CFS presents “Frida”

Katie Griffin

Mexico. The very word brings to mind spring break, “Girls Gone Wild,” piña coladas on the beach and possibly even Jimmy Buffet sing-along sessions. But that’s not the Mexico I’m talking about. I’m talking about the real Mexico – the one many of us erroneously confuse with the Mexico we meet sophomore year in Cancun. The real Mexico is turbulent; It’s emotionally-charged; it’s sexy and it’s passionate. This is the Mexico that inspired Frida Kahlo, a fiery Mexican painter whose passionate nature is evident with each stroke of her paintbrush.

The Cultural Film and Lecture Series this semester opens with “Frida,” a colorful account of the life of Kahlo, a surrealist living in the first half of the 20th century. Kahlo’s life was a whirlwind of spirit and emotion, just like the vibrancy and movement in her paintings. Her art doesn’t have the geometric perfection of Michelangelo; it doesn’t have the ubiquitous beauty of a Monet. It’s unconventional, much like Kahlo herself. At times, she chose to dress like a man. She wore her dark hair short, and her thick eyebrows were left unplucked, creating her characteristic unibrow. Still, despite their initial shock value, both Kahlo and her paintings were captivatingly striking.

Salma Hayek, who both produced and starred in “Frida,” devoted several years to the film so that it would be an unapologetic account of the life of the painter. Hayek, a Mexican native, unabashedly transforms herself into the woman Kahlo was, a commitment essential to the understanding of Kahlo’s spirit. Kahlo desired to be true to herself, even though that meant being vulnerable to a critical public, just as Hayek was vulnerable in exposing herself in this film.
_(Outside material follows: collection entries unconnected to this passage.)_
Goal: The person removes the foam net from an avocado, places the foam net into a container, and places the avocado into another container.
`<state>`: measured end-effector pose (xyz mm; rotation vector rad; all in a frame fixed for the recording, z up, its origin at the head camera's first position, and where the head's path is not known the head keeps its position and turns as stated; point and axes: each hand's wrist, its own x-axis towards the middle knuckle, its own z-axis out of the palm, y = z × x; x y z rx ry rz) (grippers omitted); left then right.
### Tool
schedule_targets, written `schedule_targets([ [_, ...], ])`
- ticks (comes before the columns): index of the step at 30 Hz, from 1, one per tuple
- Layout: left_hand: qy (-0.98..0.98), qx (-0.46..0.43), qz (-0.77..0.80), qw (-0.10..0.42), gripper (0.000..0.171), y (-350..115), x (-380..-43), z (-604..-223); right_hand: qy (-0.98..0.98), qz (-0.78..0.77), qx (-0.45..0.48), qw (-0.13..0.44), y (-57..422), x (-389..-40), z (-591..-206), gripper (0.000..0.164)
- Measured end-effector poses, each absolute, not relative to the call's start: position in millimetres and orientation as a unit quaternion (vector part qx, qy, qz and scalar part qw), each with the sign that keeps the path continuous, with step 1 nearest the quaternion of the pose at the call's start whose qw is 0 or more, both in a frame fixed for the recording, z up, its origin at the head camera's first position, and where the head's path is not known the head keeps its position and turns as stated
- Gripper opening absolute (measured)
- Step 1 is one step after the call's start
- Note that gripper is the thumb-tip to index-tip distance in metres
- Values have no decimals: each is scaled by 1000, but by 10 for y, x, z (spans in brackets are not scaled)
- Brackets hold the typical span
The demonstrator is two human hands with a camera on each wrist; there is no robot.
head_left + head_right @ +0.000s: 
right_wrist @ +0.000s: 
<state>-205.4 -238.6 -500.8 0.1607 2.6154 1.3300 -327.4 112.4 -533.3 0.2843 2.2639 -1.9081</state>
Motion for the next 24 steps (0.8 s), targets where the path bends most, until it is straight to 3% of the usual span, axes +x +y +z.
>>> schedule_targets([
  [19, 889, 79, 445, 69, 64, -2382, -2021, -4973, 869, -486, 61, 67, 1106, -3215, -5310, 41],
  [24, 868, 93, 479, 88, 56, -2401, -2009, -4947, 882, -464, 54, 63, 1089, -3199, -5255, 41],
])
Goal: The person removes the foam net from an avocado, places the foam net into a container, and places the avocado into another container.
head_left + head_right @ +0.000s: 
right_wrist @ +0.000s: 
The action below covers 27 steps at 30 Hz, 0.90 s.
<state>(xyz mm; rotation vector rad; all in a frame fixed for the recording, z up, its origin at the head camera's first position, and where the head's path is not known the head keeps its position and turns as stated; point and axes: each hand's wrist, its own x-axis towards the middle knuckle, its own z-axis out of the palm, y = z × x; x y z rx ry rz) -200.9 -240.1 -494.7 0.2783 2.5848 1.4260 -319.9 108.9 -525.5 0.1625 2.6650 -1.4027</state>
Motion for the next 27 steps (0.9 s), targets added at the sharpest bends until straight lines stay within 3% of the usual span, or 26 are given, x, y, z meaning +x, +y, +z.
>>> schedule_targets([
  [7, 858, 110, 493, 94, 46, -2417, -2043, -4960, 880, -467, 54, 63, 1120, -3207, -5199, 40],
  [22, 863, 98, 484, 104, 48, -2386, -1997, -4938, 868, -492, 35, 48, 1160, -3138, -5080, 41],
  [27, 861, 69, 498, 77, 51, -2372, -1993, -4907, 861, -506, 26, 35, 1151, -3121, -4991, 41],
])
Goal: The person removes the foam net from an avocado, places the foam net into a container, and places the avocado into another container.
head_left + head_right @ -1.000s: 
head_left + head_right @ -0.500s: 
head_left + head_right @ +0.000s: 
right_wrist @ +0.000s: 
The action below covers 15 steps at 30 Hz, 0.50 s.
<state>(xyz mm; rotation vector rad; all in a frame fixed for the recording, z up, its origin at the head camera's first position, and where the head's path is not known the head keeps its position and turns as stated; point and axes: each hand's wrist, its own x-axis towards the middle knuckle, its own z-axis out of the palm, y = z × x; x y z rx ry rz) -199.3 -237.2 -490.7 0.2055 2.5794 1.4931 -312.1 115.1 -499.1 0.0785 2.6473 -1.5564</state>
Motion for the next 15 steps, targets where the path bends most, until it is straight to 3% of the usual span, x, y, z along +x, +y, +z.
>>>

Hayek, in collaboration with director Julie Taymor, excluded nothing from the depiction of Kahlo’s tumultuous life. Beginning with the omnipresent physical pain from a bus accident that nearly paralyzed her at age 15, to the emotional and psychological trauma of a tempestuous marriage, the miscarriage of her child and her flirtations with other women, Kahlo endured what could easily shatter a weaker, less resilient person. Ironically, Kahlo’s inspiration for painting came through her suffering. She refused to acquiesce to her pain: early in the film, she is told, “If you’re a real painter, you can’t live without painting. You’ll paint until you die.” Kahlo did just that, devoting all she had to her passion.

“Frida” will be shown four times in the Connelly Center Cinema: Saturday at 7 p.m., Sunday at 3 p.m. and 7 p.m., and Monday at 7 p.m. Admission is $3.50 for students with proper identification and $5 for all others.

The Monday evening showing will offer an introduction to the film as well as a discussion, “In the Service of Art,” after the viewing. The discussion will be led by guest speaker Joan Lynch, a retired communication department professor and founder of the CFS.